Não é por acaso que chamam à gripe pneumónica a mãe de todas as pandemias. Está entre os vírus mais bem-sucedidos da história humana, a origem do género influenza A. Hoje, quando apanha uma gripe no inverno, é quase certo de que se trata de um descendente da pneumónica, com mais ou menos alterações – a gripe é conhecida pelo seu grande ritmo de mutação, muito maior que coronavírus como o SARS-Cov-2.

Pensa-se que o H1N1, o subtipo mais próximo da pneumónica, circulou continuamente até desaparecer nos anos 50, ultrapassado pelo seu primo H2N2, a chamada gripe asiática, na pandemia de 1957. Mas não era o fim da história para o H1N1, que ressurgiu em 1977. Terá saído da arca frigorífica de um cientista, sugere a análise genética.

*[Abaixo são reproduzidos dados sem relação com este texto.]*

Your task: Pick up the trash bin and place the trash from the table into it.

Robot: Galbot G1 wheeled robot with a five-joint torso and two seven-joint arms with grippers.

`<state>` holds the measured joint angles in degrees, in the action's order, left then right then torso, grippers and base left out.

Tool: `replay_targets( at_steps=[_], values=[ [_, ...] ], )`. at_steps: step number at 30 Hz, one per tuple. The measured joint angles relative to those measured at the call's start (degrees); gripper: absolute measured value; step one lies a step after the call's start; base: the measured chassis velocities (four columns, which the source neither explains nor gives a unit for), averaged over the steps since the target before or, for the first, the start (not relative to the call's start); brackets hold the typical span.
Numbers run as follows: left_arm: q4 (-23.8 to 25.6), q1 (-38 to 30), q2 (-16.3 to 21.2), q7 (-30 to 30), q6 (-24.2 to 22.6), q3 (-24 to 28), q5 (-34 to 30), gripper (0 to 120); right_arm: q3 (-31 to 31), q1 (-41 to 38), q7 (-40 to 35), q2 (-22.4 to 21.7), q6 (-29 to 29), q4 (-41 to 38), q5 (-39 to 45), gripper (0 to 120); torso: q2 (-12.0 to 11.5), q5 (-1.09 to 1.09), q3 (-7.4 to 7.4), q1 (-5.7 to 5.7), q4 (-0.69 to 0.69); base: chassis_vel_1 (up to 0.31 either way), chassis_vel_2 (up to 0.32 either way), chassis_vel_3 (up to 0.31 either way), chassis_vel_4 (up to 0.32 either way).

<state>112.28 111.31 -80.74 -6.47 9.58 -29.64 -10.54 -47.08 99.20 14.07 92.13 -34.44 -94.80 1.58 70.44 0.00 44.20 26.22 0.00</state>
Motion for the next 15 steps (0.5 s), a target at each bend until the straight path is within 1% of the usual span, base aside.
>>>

Ainda hoje se discute se isso aconteceu na União Soviética, na China, ou se foi consequência de uma fuga em Fort Dix, principal laboratório biológico das forças armadas dos EUA, no ano anterior. Desde então a família alargou-se – cada novo membro arrisca causar uma pandemia, apanhando o nosso sistema imunitário desprevenido.

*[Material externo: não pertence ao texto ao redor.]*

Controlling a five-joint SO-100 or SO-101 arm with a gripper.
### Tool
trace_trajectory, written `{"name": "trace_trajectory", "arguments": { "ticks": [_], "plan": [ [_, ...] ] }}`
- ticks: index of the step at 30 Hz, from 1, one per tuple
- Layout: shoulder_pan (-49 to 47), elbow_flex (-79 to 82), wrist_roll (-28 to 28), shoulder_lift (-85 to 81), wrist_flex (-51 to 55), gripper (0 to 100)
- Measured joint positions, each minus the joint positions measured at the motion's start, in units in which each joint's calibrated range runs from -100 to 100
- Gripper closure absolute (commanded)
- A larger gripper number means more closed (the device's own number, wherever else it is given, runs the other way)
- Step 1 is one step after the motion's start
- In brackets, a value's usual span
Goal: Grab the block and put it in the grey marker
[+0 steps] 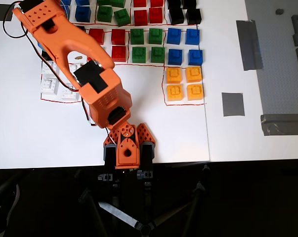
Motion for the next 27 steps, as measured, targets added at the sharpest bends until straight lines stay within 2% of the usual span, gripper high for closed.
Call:
{"name": "trace_trajectory", "arguments": {
  "ticks": [27],
  "plan": [
    [0.0,-0.3,-2.0,10.5,-3.5,83]
  ]
}}
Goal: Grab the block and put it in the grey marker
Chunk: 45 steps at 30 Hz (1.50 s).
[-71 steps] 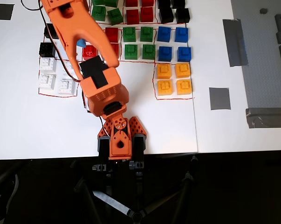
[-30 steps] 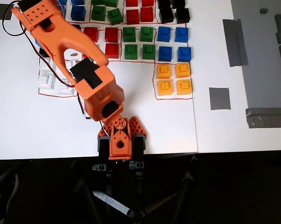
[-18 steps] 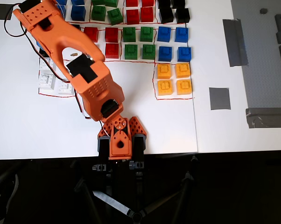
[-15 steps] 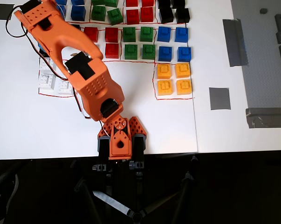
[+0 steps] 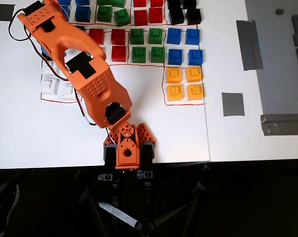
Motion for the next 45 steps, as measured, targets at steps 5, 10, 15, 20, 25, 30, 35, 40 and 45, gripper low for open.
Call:
{"name": "trace_trajectory", "arguments": {
  "ticks": [5,10,15,20,25,30,35,40,45],
  "plan": [
    [0.0,-2.0,-0.5,1.5,0.0,82],
    [0.0,-3.3,-1.3,2.4,-0.2,80],
    [-0.5,-3.3,-2.2,2.4,-0.2,77],
    [-1.1,-4.5,-2.6,6.1,-0.6,76],
    [-4.2,-4.6,-2.9,6.1,-0.2,75],
    [-5.0,-6.6,-3.3,6.1,-0.2,75],
    [-6.0,-6.7,-3.5,6.7,-0.2,75],
    [-6.9,-8.1,-3.5,8.5,-0.2,75],
    [-7.3,-8.3,-3.6,8.6,-0.2,75]
  ]
}}
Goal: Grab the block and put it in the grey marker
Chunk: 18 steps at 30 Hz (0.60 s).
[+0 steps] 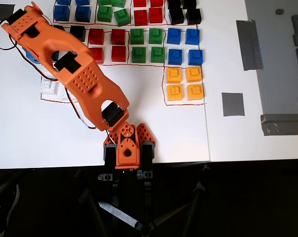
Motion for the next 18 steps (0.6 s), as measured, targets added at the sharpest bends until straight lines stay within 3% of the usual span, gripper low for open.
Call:
{"name": "trace_trajectory", "arguments": {
  "ticks": [18],
  "plan": [
    [-0.4,-0.7,0.0,5.2,-3.8,79]
  ]
}}
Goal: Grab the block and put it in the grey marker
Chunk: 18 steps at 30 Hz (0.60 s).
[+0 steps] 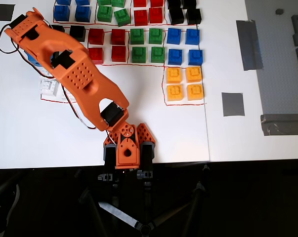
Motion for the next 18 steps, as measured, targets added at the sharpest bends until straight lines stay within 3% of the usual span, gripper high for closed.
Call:
{"name": "trace_trajectory", "arguments": {
  "ticks": [9,14,18],
  "plan": [
    [0.0,0.0,0.1,0.0,0.0,82],
    [0.0,0.0,0.5,0.0,0.0,95],
    [0.0,0.0,1.6,0.0,0.0,96]
  ]
}}
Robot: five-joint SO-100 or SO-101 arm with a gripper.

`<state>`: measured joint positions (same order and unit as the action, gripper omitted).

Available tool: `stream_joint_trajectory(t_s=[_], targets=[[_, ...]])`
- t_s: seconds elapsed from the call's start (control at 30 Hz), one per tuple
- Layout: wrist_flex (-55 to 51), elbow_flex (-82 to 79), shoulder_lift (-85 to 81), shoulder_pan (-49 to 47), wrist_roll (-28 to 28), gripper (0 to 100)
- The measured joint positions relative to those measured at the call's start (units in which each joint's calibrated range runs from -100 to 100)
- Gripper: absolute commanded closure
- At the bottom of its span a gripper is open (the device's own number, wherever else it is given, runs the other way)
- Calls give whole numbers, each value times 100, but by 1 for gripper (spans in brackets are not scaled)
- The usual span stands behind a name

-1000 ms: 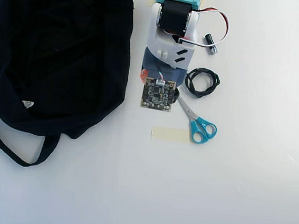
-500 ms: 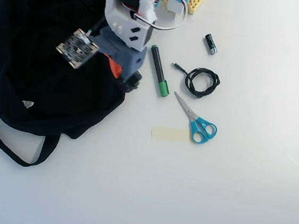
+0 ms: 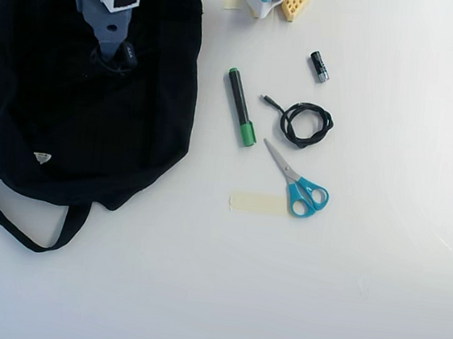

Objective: Put the bike light into the black bag

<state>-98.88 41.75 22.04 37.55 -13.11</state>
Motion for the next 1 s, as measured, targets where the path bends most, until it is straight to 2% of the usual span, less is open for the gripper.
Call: stream_joint_trajectory(t_s=[0.13,0.17,0.23,0.33,0.43,0.5,0.6,0.73,0.8,0.83,0.87,1.0], targets=[[9,0,66,808,0,98],[249,-8,548,1058,0,98],[747,-39,1312,1132,0,98],[1073,-31,1594,1330,122,97],[842,-79,1602,1323,147,75],[567,-79,1594,1330,225,68],[258,-55,1453,1205,225,68],[129,-39,-83,176,225,68],[112,-47,-797,-999,225,81],[112,-39,-1029,-1352,225,96],[112,-39,-1478,-2168,225,97],[94,-134,-2433,-3637,59,98]])
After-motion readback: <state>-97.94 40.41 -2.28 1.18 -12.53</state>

É a constante transformação da influenza que leva caçadores de gripes, todos os anos, a recolherem milhares de amostras de saliva e muco de doentes por todo o mundo, enviando-as para cinco laboratórios da Organização Mundial de Saúde, em Atlanta, Londres, Pequim, Melbourne e Tóquio. A ideia é saber que tipos de gripe andam por aí, prever quais serão mais prevalentes. As linhagens mais prevalentes serão injetadas em milhões e milhões de ovos de galinha (não, as vacinas não são vegan) e multiplicar-se-ão, para serem adicionadas à vacina que recebemos no inverno seguinte.

Mesmo assim, a eficácia das vacinas da gripe é geralmente muito baixa. Na Europa, no inverno de 2018 e 2019, ficou-se por entre os 32% e os 43%, segundo o Centro Europeu de Prevenção e Controlo das Doenças. Nesse ano, foi o H1N1 que mais circulou, seguido de perto pelo H3N2. Só em Portugal, nesse período, mais de três mil pessoas morreram de gripe. Muitas outras morrerão este ano.